SOURCE MATERIAL START
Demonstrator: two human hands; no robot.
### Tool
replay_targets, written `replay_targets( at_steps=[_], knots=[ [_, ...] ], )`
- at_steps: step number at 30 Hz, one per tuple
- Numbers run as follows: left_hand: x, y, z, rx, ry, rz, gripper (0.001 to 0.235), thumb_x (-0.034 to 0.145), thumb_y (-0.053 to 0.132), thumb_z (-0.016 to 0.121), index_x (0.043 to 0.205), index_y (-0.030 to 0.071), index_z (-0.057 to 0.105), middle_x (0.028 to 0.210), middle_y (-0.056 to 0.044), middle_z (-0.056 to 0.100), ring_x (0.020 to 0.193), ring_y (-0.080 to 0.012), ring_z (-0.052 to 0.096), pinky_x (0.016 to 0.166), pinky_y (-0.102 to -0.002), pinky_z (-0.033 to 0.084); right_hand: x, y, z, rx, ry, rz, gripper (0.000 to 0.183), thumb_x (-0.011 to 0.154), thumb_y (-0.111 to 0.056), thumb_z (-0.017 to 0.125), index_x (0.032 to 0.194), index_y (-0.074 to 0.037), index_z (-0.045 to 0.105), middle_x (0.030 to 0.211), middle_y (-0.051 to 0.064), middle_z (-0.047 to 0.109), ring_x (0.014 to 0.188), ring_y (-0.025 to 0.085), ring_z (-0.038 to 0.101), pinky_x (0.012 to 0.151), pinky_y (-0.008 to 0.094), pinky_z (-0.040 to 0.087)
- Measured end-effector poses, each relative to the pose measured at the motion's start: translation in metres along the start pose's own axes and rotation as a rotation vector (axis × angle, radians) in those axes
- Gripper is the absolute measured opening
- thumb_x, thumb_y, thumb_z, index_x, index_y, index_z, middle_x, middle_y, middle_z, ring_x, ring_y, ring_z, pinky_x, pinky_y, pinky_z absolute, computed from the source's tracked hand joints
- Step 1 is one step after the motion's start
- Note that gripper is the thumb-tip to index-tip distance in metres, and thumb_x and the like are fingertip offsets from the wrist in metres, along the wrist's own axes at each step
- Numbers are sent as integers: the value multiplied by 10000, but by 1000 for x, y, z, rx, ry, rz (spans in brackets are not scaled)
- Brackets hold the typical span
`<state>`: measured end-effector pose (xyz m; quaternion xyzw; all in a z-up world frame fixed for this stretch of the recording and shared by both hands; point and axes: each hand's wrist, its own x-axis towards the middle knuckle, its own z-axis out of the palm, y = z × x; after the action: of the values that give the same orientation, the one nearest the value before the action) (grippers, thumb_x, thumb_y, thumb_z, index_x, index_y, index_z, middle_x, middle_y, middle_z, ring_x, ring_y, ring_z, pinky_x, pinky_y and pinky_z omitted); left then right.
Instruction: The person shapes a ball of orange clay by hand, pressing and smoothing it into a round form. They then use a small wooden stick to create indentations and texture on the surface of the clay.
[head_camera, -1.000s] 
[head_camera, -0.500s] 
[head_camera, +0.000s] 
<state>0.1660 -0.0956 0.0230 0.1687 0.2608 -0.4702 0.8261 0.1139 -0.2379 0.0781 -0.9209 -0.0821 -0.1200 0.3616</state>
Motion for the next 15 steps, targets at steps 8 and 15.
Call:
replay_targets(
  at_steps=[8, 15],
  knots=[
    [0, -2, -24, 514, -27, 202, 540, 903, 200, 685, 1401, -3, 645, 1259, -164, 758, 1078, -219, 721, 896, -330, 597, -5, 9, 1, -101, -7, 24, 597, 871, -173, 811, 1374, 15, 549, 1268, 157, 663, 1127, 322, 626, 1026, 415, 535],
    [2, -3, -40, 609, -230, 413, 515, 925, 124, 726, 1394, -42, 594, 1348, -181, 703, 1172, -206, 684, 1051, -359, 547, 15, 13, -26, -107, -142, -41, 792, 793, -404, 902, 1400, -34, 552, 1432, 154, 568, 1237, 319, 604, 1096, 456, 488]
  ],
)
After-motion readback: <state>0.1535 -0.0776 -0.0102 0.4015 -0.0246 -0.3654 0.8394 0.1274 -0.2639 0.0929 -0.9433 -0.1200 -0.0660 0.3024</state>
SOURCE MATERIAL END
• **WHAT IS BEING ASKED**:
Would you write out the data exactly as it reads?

• **EXERCISE SOLUTION**:
Demonstrator: two human hands; no robot.
### Tool
replay_targets, written `replay_targets( at_steps=[_], knots=[ [_, ...] ], )`
- at_steps: step number at 30 Hz, one per tuple
- Numbers run as follows: left_hand: x, y, z, rx, ry, rz, gripper (0.001 to 0.235), thumb_x (-0.034 to 0.145), thumb_y (-0.053 to 0.132), thumb_z (-0.016 to 0.121), index_x (0.043 to 0.205), index_y (-0.030 to 0.071), index_z (-0.057 to 0.105), middle_x (0.028 to 0.210), middle_y (-0.056 to 0.044), middle_z (-0.056 to 0.100), ring_x (0.020 to 0.193), ring_y (-0.080 to 0.012), ring_z (-0.052 to 0.096), pinky_x (0.016 to 0.166), pinky_y (-0.102 to -0.002), pinky_z (-0.033 to 0.084); right_hand: x, y, z, rx, ry, rz, gripper (0.000 to 0.183), thumb_x (-0.011 to 0.154), thumb_y (-0.111 to 0.056), thumb_z (-0.017 to 0.125), index_x (0.032 to 0.194), index_y (-0.074 to 0.037), index_z (-0.045 to 0.105), middle_x (0.030 to 0.211), middle_y (-0.051 to 0.064), middle_z (-0.047 to 0.109), ring_x (0.014 to 0.188), ring_y (-0.025 to 0.085), ring_z (-0.038 to 0.101), pinky_x (0.012 to 0.151), pinky_y (-0.008 to 0.094), pinky_z (-0.040 to 0.087)
- Measured end-effector poses, each relative to the pose measured at the motion's start: translation in metres along the start pose's own axes and rotation as a rotation vector (axis × angle, radians) in those axes
- Gripper is the absolute measured opening
- thumb_x, thumb_y, thumb_z, index_x, index_y, index_z, middle_x, middle_y, middle_z, ring_x, ring_y, ring_z, pinky_x, pinky_y, pinky_z absolute, computed from the source's tracked hand joints
- Step 1 is one step after the motion's start
- Note that gripper is the thumb-tip to index-tip distance in metres, and thumb_x and the like are fingertip offsets from the wrist in metres, along the wrist's own axes at each step
- Numbers are sent as integers: the value multiplied by 10000, but by 1000 for x, y, z, rx, ry, rz (spans in brackets are not scaled)
- Brackets hold the typical span
`<state>`: measured end-effector pose (xyz m; quaternion xyzw; all in a z-up world frame fixed for this stretch of the recording and shared by both hands; point and axes: each hand's wrist, its own x-axis towards the middle knuckle, its own z-axis out of the palm, y = z × x; after the action: of the values that give the same orientation, the one nearest the value before the action) (grippers, thumb_x, thumb_y, thumb_z, index_x, index_y, index_z, middle_x, middle_y, middle_z, ring_x, ring_y, ring_z, pinky_x, pinky_y and pinky_z omitted); left then right.
Instruction: The person shapes a ball of orange clay by hand, pressing and smoothing it into a round form. They then use a small wooden stick to create indentations and texture on the surface of the clay.
[head_camera, -1.000s] 
[head_camera, -0.500s] 
[head_camera, +0.000s] 
<state>0.1660 -0.0956 0.0230 0.1687 0.2608 -0.4702 0.8261 0.1139 -0.2379 0.0781 -0.9209 -0.0821 -0.1200 0.3616</state>
Motion for the next 15 steps, targets at steps 8 and 15.
Call:
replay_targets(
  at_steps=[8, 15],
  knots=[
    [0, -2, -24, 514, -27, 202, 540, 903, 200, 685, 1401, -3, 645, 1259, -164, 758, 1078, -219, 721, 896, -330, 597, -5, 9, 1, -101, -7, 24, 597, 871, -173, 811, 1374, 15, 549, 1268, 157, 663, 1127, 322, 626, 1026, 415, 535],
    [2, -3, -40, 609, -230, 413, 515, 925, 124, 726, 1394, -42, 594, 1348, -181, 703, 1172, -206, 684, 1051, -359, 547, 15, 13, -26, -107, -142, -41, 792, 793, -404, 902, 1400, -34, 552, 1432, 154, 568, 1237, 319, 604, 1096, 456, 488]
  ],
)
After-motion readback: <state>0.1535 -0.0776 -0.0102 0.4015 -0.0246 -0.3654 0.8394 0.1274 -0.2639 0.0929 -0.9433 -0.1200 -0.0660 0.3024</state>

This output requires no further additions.